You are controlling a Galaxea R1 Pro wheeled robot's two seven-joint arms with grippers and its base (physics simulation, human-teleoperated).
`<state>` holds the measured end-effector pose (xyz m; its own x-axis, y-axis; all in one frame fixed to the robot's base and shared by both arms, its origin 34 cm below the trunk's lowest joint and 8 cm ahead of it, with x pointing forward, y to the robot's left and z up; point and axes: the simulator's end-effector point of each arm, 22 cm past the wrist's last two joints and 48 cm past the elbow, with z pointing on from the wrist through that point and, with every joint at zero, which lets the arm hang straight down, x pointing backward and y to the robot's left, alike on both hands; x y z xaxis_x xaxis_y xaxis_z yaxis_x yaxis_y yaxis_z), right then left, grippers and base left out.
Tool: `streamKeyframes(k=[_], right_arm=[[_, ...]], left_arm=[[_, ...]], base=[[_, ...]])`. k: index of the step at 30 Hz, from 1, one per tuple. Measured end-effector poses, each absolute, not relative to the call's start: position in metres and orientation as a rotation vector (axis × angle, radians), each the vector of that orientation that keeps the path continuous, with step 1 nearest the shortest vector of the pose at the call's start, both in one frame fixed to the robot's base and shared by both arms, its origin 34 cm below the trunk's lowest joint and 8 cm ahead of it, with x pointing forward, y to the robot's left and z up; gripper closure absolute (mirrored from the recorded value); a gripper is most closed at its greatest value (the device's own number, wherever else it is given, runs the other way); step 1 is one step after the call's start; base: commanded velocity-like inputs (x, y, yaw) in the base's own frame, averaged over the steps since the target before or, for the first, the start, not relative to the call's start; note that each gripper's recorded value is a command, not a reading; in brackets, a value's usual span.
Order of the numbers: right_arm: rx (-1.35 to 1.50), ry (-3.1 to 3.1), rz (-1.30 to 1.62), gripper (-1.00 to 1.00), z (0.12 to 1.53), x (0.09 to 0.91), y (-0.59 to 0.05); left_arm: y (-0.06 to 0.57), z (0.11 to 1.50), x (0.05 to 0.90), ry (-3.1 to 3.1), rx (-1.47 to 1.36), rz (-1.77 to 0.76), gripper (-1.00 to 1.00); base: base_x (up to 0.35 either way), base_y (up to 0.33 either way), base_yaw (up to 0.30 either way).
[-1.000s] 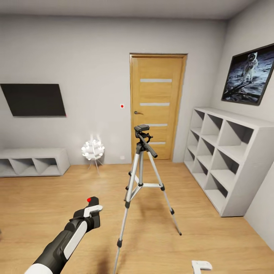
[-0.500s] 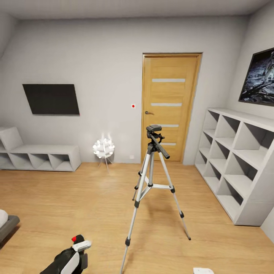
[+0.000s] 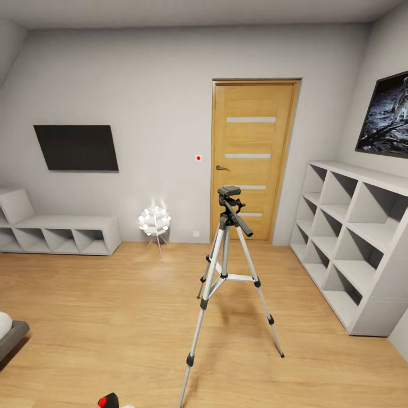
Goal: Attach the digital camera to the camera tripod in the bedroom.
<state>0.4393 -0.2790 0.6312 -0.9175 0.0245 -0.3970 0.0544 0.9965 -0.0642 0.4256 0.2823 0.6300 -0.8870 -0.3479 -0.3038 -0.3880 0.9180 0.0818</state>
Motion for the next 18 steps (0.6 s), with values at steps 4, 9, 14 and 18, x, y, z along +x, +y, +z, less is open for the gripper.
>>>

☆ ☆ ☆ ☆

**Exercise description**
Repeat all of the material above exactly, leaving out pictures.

**Response for this exercise**
You are controlling a Galaxea R1 Pro wheeled robot's two seven-joint arms with grippers and its base (physics simulation, human-teleoperated).
`<state>` holds the measured end-effector pose (xyz m; its own x-axis, y-axis; all in one frame fixed to the robot's base and shared by both arms, its origin 34 cm below the trunk's lowest joint and 8 cm ahead of it, with x pointing forward, y to the robot's left and z up; point and axes: the simulator's end-effector point of each arm, 22 cm past the wrist's last two joints and 48 cm past the elbow, with z pointing on from the wrist through that point and, with every joint at zero, which lets the arm hang straight down, x pointing backward and y to the robot's left, alike on both hands; x y z xaxis_x xaxis_y xaxis_z yaxis_x yaxis_y yaxis_z), right then left, grippers and base left out.
Tool: `streamKeyframes(k=[_], right_arm=[[_, ...]], left_arm=[[_, ...]], base=[[_, ...]])`. k: index of the step at 30 Hz, from 1, one per tuple. Measured end-effector poses, each absolute, not relative to the call's start: position in metres and orientation as a rotation vector (axis × angle, radians), each the vector of that orientation that keeps the path continuous, with step 1 nearest the shortest vector of the pose at the call's start, both in one frame fixed to the robot's base and shared by both arms, its origin 34 cm below the trunk's lowest joint and 8 cm ahead of it, with x pointing forward, y to the robot's left and z up; gripper closure absolute (mirrored from the recorded value); a gripper is most closed at its greatest value (the device's own number, wherever else it is given, runs the other way); step 1 is one step after the call's start; base: commanded velocity-like inputs (x, y, yaw) in the base's own frame, averaged over the steps since the target before or, for the first, the start, not relative to the call's start; note that each gripper's recorded value is a command, not a reading; in brackets, a value's usual span.
Order of the numbers: right_arm: rx (-1.35 to 1.50), ry (-3.1 to 3.1), rz (-1.30 to 1.62), gripper (-1.00 to 1.00), z (0.12 to 1.53), x (0.09 to 0.91), y (-0.59 to 0.05); left_arm: y (-0.06 to 0.57), z (0.11 to 1.50), x (0.05 to 0.90), ry (-3.1 to 3.1), rx (-1.47 to 1.36), rz (-1.77 to 0.76), gripper (-1.00 to 1.00); base: base_x (up to 0.35 either way), base_y (up to 0.33 either way), base_yaw (up to 0.30 either way).
[-1.000s] 
[-0.500s] 
[+0.000s] 
Goal: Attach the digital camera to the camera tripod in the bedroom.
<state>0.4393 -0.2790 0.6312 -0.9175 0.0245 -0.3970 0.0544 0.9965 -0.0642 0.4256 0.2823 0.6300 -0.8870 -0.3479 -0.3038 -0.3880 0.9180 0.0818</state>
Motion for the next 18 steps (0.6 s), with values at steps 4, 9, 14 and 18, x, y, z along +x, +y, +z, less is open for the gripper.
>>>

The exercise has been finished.